The carnivalesque cosmology of games helps, I think, explain their persistence into the modern era, and is at least part of the reason why game and quiz shows in radio like those (in Australia) of Jack Davey and Bob Dyer, or Sale of the Century and The New Price is Right and Wheel of Fortune on TV, have been so popular. We can also see such a cosmology as important in the popularity of Perfect Match. In this blind date show it is the serious conventions and expectations of romance that are replaced with lighter conventions, are transposed into a happy and light key. Romance as narrative always hangs on suspense, the possibility of a relationship succeeding if only various obstacles can be overcome, and much of the fun in the show involves the chief obstacle, that the contestants have never met before. Romance is associated with luck and chance, and so is given the chance of defeating fate as an inevitable failure. It mocks and uncrowns the notion of romance in high culture texts like Hardy's Tess of the D'Urbervilles and Jean Rhys' Wide Sargasso Sea, where romance is associated with tragedy, with sombre predestined failure, with victimology. Instead, romance and the future is associated with pleasure, clowning, openness, possibility, even the fun of shared distaster.

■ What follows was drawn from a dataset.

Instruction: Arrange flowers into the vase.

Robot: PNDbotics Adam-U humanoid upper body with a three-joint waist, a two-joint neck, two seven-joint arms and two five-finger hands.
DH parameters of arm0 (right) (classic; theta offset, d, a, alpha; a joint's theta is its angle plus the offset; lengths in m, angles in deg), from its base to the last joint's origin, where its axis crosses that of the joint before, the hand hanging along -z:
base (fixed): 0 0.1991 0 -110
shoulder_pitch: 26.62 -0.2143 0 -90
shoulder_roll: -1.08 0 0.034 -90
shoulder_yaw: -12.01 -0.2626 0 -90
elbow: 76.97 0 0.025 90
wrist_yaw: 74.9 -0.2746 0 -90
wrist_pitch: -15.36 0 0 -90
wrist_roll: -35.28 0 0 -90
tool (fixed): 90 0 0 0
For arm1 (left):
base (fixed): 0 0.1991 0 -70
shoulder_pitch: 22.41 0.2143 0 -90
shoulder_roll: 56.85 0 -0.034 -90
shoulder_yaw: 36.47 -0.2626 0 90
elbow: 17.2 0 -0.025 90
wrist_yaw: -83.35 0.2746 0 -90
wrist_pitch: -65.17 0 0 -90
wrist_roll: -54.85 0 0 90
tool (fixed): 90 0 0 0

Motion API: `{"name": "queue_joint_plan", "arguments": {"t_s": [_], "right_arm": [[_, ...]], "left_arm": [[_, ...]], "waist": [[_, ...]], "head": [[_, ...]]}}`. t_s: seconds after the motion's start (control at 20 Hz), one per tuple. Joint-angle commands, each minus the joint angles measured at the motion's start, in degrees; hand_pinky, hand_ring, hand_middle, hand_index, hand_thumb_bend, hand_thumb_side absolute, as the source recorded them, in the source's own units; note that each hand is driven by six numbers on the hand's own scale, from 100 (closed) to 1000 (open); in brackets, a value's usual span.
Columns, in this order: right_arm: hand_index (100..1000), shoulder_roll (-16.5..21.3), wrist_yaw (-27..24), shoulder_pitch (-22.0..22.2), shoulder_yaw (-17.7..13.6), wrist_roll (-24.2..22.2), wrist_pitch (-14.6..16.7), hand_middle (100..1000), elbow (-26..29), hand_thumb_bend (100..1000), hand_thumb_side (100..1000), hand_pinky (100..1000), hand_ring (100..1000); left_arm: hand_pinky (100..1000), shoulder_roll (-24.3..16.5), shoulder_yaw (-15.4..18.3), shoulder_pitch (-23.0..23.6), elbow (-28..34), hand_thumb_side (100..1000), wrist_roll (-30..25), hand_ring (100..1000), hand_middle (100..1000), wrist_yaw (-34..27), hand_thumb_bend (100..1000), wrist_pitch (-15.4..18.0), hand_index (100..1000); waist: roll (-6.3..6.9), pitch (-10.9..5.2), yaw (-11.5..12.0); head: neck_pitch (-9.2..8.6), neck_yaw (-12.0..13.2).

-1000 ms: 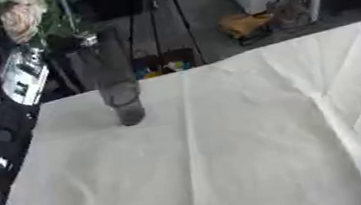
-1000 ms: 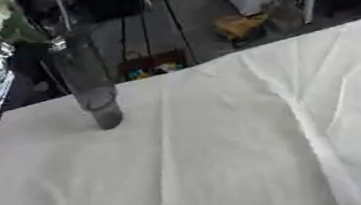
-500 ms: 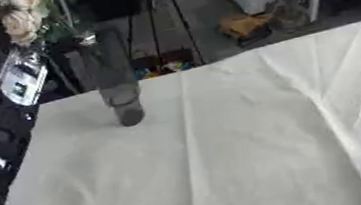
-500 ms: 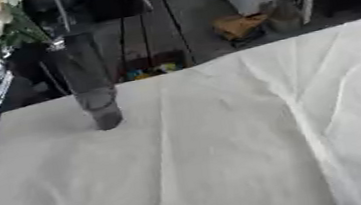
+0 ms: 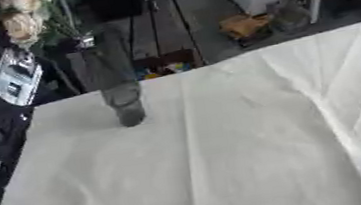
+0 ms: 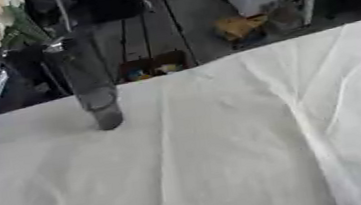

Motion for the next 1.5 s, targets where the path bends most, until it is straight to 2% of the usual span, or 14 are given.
{"name": "queue_joint_plan", "arguments": {"t_s": [0.05, 0.5, 0.9, 1.25, 1.5], "right_arm": [[856, 0.9, -0.3, -0.3, -0.7, 0.0, 0.1, 669, 0.4, 100, 898, 791, 764], [856, 0.8, -0.2, -0.1, -0.8, 0.1, 0.1, 669, 0.3, 100, 899, 790, 764], [856, 0.8, -0.2, 0.2, -1.0, 0.3, 0.1, 668, 0.1, 100, 900, 790, 765], [856, 0.5, -0.1, 0.5, -1.3, 0.5, 0.2, 668, 0.2, 100, 901, 790, 764], [856, 0.1, 0.1, 0.7, -1.5, 0.7, 0.2, 668, 0.2, 100, 902, 789, 764]], "left_arm": [[837, -2.8, 0.4, -0.7, 1.4, 598, -0.6, 737, 800, -1.4, 1000, 0.5, 716], [840, -4.0, -1.0, 0.6, 4.3, 592, -2.2, 746, 808, 0.5, 1000, 1.1, 739], [837, -6.3, -2.6, 3.3, 9.8, 598, -4.2, 745, 806, -1.0, 1000, 2.1, 741], [830, -10.8, -3.7, 9.4, 18.9, 616, -2.2, 739, 801, -6.2, 1000, 2.3, 726], [814, -13.2, -2.2, 15.7, 26.1, 647, 1.8, 723, 788, -10.6, 1000, 2.7, 690]], "waist": [[-0.53, -0.99, 0.1], [-0.58, -1.07, 1.2], [-0.62, -1.12, 2.5], [-0.9, -0.68, 3.6], [-1.29, -0.14, 4.7]], "head": [[-0.1, -0.2], [0.11, -0.6], [0.12, -1.1], [0.03, -1.6], [0.03, -1.9]]}}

In drawing its players out of the bounds of everyday life, liberating them from usual laws and regulations, Perfect Match also acts as a theatre, a satirical drama, a grotesque and embarrassing exposure of gender attitudes. Here we must needs call on Bakhtin's observation in The Dialogic Imagination that the criminal trial has played a huge part in cultural history, because in 'crime' private passions and actions erupt into public notice, debate, contestation, and argument - hence its importance in Hollywood cinema, in TV, in journalism.13

The central segment of Perfect Match involves contestants who have returned from their trip to some exotic locale. They are interviewed separately, and then together see, along with us the viewers, what they say about each other - the simultaneous provision of multiple viewpoints. Sometimes they report they like each other, indeed there have been engagements, marriages, and babies. Just as frequently, however, sparks fly. The men tend to comment on the physical appearance of the women, they're too big and so on. The women often complain that the men are egotistical and patronising, that they think they're God's gift, and how chauvinist they are. One contestant was astonished by the way her date would refer to girlfriends he claimed to have as "squeezes" and to women's legs as "wheels": "And he was always checking the girls, everywhere he went, and making comments about what they looked like."14 Another resented the way her date implied from the beginning of their holiday in Singapore (he insisted on catching a separate taxi from the airport) that he considered her too old for his tastes, because, she thought, he wanted a younger woman whom he could control. Another said the man kept implying he was too intelligent for her, an implication that was clearly untrue from the evidence of the interview. Interestingly, both these latter men were booed by the studio audience (and by my TV study class at the NSW Institute of Technology when we watched these segments on video).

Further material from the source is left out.